Le mécanisme de l’instrument se compose de deux bielles coulissantes transversales actionnées chacune par deux couples de roues et portant, à leur intersection, une mine traceuse. Dans chaque couple, ainsi que d’un couple à l’autre, rayon et vitesse peuvent différer. La courbe est tracée sur une feuille fixée sur le plateau supérieur. L’action de la manivelle anime le plateau inférieur d’un mouvement de rotation qui, par un jeu d’engrenages, met en mouvement à son tour les quatre roues qui actionnent les bielles. Le plateau supérieur peut être animé d’un mouvement de rotation par l’adjonction d’une clavette qui le solidarise avec le plateau inférieur.
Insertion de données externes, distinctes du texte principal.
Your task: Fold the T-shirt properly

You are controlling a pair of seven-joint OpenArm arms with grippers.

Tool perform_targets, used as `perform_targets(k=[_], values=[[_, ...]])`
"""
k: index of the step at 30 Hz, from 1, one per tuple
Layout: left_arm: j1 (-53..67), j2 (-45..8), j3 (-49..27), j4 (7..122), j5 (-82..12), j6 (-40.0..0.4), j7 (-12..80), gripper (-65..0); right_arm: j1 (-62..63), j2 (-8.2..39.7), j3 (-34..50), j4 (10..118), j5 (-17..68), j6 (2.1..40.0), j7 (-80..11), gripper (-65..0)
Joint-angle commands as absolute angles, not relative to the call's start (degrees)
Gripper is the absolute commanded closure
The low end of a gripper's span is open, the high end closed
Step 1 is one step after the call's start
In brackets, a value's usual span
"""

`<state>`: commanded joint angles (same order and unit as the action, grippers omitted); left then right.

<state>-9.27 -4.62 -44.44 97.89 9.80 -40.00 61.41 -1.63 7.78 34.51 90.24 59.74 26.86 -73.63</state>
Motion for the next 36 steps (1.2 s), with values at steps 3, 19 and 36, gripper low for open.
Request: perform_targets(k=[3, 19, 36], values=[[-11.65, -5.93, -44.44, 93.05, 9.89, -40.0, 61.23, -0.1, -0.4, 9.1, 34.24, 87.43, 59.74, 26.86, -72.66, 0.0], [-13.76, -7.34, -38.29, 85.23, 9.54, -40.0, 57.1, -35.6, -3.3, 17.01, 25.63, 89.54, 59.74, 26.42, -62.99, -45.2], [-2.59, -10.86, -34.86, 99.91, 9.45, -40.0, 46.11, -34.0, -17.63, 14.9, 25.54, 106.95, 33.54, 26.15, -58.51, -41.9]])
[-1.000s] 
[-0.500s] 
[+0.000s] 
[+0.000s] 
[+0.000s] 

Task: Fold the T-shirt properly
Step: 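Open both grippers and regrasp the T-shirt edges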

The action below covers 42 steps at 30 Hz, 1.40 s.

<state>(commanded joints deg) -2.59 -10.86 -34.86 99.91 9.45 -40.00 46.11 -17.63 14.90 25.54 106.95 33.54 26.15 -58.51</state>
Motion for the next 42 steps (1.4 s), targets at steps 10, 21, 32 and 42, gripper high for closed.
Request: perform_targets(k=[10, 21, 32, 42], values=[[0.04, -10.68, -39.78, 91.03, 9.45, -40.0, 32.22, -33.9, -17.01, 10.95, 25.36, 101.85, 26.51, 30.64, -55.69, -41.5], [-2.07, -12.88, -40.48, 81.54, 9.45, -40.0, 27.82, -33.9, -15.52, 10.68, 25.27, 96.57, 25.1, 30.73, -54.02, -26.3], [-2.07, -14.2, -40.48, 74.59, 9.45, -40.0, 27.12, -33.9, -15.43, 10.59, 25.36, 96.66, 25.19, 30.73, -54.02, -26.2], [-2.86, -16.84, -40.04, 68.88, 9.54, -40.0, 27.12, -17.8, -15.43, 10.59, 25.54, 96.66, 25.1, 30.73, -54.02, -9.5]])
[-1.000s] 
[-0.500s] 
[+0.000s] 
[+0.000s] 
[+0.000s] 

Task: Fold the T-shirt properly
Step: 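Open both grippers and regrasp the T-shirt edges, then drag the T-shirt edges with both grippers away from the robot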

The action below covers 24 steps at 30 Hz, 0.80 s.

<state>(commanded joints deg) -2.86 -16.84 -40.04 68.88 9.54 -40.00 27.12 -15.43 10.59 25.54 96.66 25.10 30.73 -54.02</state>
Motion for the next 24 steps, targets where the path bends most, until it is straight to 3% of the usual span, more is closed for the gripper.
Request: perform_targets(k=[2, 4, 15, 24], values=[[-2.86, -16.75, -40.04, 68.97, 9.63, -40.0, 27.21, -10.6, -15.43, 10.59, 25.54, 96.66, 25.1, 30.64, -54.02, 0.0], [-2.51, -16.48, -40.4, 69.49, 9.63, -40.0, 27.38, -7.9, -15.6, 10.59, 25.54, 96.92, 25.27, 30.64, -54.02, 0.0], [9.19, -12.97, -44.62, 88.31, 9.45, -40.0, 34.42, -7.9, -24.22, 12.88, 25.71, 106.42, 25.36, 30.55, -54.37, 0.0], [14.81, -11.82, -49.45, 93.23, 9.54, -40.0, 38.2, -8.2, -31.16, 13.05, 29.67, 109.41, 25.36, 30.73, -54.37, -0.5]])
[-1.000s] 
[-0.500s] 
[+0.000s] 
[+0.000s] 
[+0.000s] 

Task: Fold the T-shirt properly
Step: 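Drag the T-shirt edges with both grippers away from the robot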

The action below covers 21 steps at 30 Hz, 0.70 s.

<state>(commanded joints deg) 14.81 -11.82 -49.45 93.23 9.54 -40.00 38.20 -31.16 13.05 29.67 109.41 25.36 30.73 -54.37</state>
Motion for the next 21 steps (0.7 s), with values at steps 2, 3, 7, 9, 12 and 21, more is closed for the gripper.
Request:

Une première version de l’appareil fut réalisée en 1894, suivie plus tard d’une version plus élaborée. Cette dernière fut commercialisée au début du xxe siècle par la maison Chateau Père & fils et, comme le réglage des bielles autorisait la réalisation d’images stéréoscopiques, un catalogue de ces figures avec les réglages idoines fut édité par la maison Jules Duboscq. Les bielles y portent les noms de bielle des cosinus et bielle des sinus, indiquant par là que les courbes sont paramétrées par des formules trigonométriques, comme les courbes de Lissajous.
Sachant, en raison du nombre de dents des engrenages, que les fonctions sont périodiques, on conçoit que l’on puisse approcher le tracé d’une courbe assez générale par l’emploi de développements en séries de Fourier.

 

Liste des réglages.


C’est le père Potron qui présenta le campylographe au Palais de la découverte en 1937, à l’occasion de l’Exposition universelle, le père Dechevrens étant décédé. La machine resta au Palais et, après la guerre, fit l’objet de démonstrations au public, jusqu’à ce qu’un esprit inventif eut l’idée de remplacer la manivelle par un moteur électrique. Malheureusement, les frictions eurent rapidement raison de la force électromécanique, le moteur grilla et la machine, inutilisable, lourde et encombrante, disparut dans les réserves avant d’échapper in extremis à la déchetterie pour entamer une renaissance à l’Institut Henri-Poincaré où une manivelle a été réinstallée (et le moteur électrique ôté).
Le campylographe a sa place dans l’histoire des modèles mathématiques, au même titre que la pascaline ou que l’herpolhodographe de Gaston Darboux et Gabriel Koenigs, également produit par la maison Chateau Père & fils en 1900.